■ Aim of the exercise:
Write the data out again, character for character, with no images.

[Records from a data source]
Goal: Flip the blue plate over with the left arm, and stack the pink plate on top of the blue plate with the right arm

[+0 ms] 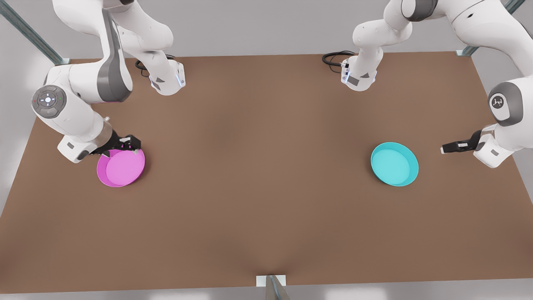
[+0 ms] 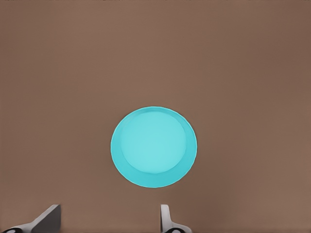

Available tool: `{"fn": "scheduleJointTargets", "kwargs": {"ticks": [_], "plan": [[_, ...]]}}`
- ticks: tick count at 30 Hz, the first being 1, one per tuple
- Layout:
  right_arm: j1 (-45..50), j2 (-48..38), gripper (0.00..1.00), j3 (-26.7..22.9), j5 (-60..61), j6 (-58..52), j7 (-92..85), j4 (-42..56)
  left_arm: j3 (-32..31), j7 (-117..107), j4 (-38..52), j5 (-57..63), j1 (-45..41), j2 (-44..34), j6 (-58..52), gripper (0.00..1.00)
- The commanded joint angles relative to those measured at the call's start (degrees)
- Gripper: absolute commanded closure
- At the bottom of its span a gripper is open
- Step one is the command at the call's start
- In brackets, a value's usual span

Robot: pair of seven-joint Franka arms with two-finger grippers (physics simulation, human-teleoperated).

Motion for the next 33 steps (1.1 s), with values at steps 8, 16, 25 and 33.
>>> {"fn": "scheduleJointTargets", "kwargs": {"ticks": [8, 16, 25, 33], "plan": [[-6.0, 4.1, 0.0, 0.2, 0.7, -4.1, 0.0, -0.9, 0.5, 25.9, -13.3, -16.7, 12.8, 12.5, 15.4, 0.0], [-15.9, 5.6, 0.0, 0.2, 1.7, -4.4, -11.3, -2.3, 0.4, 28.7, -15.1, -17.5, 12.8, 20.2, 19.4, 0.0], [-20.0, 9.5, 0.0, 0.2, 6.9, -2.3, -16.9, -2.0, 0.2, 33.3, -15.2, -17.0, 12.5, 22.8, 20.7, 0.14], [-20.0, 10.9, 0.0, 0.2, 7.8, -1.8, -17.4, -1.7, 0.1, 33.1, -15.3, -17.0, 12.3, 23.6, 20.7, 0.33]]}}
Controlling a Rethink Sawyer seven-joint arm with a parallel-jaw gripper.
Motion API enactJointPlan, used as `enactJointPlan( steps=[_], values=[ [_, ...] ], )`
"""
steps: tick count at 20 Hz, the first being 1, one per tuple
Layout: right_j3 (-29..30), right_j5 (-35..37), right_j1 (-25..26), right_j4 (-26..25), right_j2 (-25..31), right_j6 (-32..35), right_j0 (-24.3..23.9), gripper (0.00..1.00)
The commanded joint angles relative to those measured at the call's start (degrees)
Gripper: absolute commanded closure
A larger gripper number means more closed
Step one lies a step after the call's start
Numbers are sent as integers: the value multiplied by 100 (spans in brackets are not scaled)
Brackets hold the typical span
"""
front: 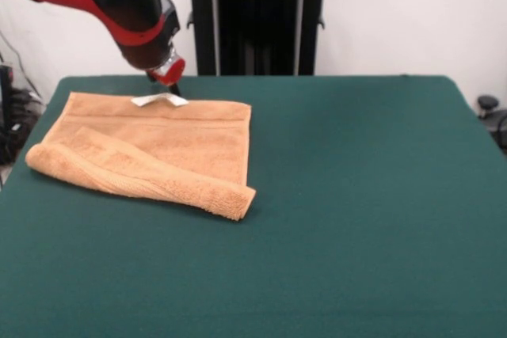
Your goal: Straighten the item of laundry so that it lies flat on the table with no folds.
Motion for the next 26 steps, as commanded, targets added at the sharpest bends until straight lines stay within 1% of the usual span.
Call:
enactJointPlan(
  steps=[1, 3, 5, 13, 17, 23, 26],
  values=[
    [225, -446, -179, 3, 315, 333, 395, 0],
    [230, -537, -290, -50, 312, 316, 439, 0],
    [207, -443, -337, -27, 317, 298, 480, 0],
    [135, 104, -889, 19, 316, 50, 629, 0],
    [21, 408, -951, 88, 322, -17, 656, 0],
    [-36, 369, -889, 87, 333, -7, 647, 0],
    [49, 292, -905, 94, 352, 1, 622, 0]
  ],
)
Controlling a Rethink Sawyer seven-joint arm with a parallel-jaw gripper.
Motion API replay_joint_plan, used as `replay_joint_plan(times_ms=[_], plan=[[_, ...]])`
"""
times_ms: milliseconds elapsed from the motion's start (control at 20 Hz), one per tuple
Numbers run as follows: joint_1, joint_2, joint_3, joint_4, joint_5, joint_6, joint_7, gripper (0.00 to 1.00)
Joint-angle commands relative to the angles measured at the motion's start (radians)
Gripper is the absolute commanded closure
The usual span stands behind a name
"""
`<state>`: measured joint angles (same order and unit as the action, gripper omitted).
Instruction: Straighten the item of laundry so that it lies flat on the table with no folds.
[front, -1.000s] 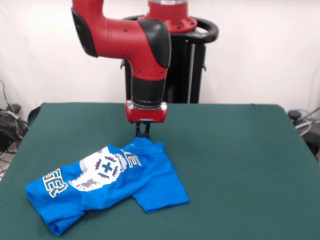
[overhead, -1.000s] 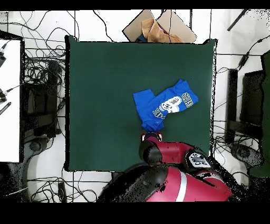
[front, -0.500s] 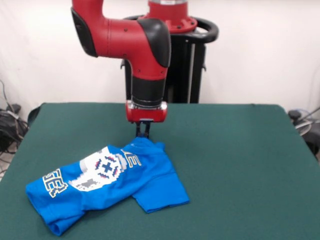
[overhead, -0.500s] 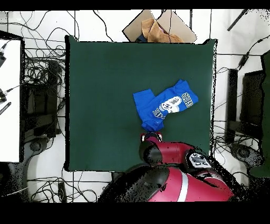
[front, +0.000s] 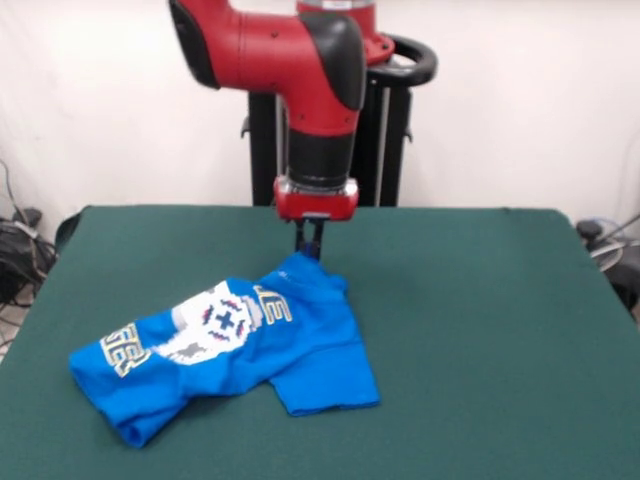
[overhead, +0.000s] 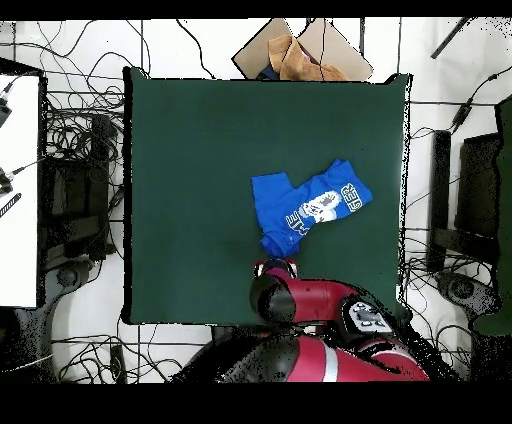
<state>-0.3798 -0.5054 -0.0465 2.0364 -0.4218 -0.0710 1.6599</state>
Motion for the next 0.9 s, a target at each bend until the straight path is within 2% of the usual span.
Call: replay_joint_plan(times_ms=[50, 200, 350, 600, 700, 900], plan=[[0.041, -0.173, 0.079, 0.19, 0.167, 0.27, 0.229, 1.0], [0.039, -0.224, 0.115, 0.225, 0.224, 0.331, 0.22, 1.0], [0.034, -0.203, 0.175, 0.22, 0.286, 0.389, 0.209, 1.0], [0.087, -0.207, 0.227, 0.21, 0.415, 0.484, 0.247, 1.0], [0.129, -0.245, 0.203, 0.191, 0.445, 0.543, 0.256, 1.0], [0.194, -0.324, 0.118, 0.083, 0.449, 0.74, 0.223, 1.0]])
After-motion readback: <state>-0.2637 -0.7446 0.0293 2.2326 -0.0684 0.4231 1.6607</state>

■ Exercise solution:
Goal: Flip the blue plate over with the left arm, and stack the pink plate on top of the blue plate with the right arm

[+0 ms] 
[+0 ms] 

Available tool: `{"fn": "scheduleJointTargets", "kwargs": {"ticks": [_], "plan": [[_, ...]]}}`
- ticks: tick count at 30 Hz, the first being 1, one per tuple
- Layout:
  right_arm: j1 (-45..50), j2 (-48..38), gripper (0.00..1.00), j3 (-26.7..22.9), j5 (-60..61), j6 (-58..52), j7 (-92..85), j4 (-42..56)
  left_arm: j3 (-32..31), j7 (-117..107), j4 (-38..52), j5 (-57..63), j1 (-45..41), j2 (-44..34), j6 (-58..52), gripper (0.00..1.00)
- The commanded joint angles relative to those measured at the call's start (degrees)
- Gripper: absolute commanded closure
- At the bottom of its span a gripper is open
- Step one is the command at the call's start
- In brackets, a value's usual span

Robot: pair of seven-joint Franka arms with two-finger grippers (physics simulation, human-teleoperated).

Motion for the next 33 steps (1.1 s), with values at steps 8, 16, 25 and 33.
>>> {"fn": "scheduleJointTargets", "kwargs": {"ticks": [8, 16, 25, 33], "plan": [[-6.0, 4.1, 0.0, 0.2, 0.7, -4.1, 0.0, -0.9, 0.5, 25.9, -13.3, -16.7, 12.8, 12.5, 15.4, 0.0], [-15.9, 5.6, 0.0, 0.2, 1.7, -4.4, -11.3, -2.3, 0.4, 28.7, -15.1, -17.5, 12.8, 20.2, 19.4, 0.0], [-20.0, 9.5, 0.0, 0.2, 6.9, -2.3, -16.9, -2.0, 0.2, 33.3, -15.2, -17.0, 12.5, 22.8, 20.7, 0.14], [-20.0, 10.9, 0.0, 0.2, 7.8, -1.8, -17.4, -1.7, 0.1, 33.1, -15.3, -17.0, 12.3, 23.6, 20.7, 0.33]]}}
Controlling a Rethink Sawyer seven-joint arm with a parallel-jaw gripper.
Motion API enactJointPlan, used as `enactJointPlan( steps=[_], values=[ [_, ...] ], )`
"""
steps: tick count at 20 Hz, the first being 1, one per tuple
Layout: right_j3 (-29..30), right_j5 (-35..37), right_j1 (-25..26), right_j4 (-26..25), right_j2 (-25..31), right_j6 (-32..35), right_j0 (-24.3..23.9), gripper (0.00..1.00)
The commanded joint angles relative to those measured at the call's start (degrees)
Gripper: absolute commanded closure
A larger gripper number means more closed
Step one lies a step after the call's start
Numbers are sent as integers: the value multiplied by 100 (spans in brackets are not scaled)
Brackets hold the typical span
"""
front: 
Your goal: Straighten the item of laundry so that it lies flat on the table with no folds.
Motion for the next 26 steps, as commanded, targets added at the sharpest bends until straight lines stay within 1% of the usual span.
Call:
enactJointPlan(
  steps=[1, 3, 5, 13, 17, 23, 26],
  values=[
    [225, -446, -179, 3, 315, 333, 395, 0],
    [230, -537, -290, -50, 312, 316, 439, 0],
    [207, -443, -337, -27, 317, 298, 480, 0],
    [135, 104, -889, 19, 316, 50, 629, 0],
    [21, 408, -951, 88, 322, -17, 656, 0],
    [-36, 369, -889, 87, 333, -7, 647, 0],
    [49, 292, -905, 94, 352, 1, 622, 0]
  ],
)
Controlling a Rethink Sawyer seven-joint arm with a parallel-jaw gripper.
Motion API replay_joint_plan, used as `replay_joint_plan(times_ms=[_], plan=[[_, ...]])`
"""
times_ms: milliseconds elapsed from the motion's start (control at 20 Hz), one per tuple
Numbers run as follows: joint_1, joint_2, joint_3, joint_4, joint_5, joint_6, joint_7, gripper (0.00 to 1.00)
Joint-angle commands relative to the angles measured at the motion's start (radians)
Gripper is the absolute commanded closure
The usual span stands behind a name
"""
`<state>`: measured joint angles (same order and unit as the action, gripper omitted).
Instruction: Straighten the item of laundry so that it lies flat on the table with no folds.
[front, -1.000s] 
[overhead, -1.000s] 
[front, -0.500s] 
[overhead, -0.500s] 
[front, +0.000s] 
[overhead, +0.000s] 
<state>-0.3798 -0.5054 -0.0465 2.0364 -0.4218 -0.0710 1.6599</state>
Motion for the next 0.9 s, a target at each bend until the straight path is within 2% of the usual span.
Call: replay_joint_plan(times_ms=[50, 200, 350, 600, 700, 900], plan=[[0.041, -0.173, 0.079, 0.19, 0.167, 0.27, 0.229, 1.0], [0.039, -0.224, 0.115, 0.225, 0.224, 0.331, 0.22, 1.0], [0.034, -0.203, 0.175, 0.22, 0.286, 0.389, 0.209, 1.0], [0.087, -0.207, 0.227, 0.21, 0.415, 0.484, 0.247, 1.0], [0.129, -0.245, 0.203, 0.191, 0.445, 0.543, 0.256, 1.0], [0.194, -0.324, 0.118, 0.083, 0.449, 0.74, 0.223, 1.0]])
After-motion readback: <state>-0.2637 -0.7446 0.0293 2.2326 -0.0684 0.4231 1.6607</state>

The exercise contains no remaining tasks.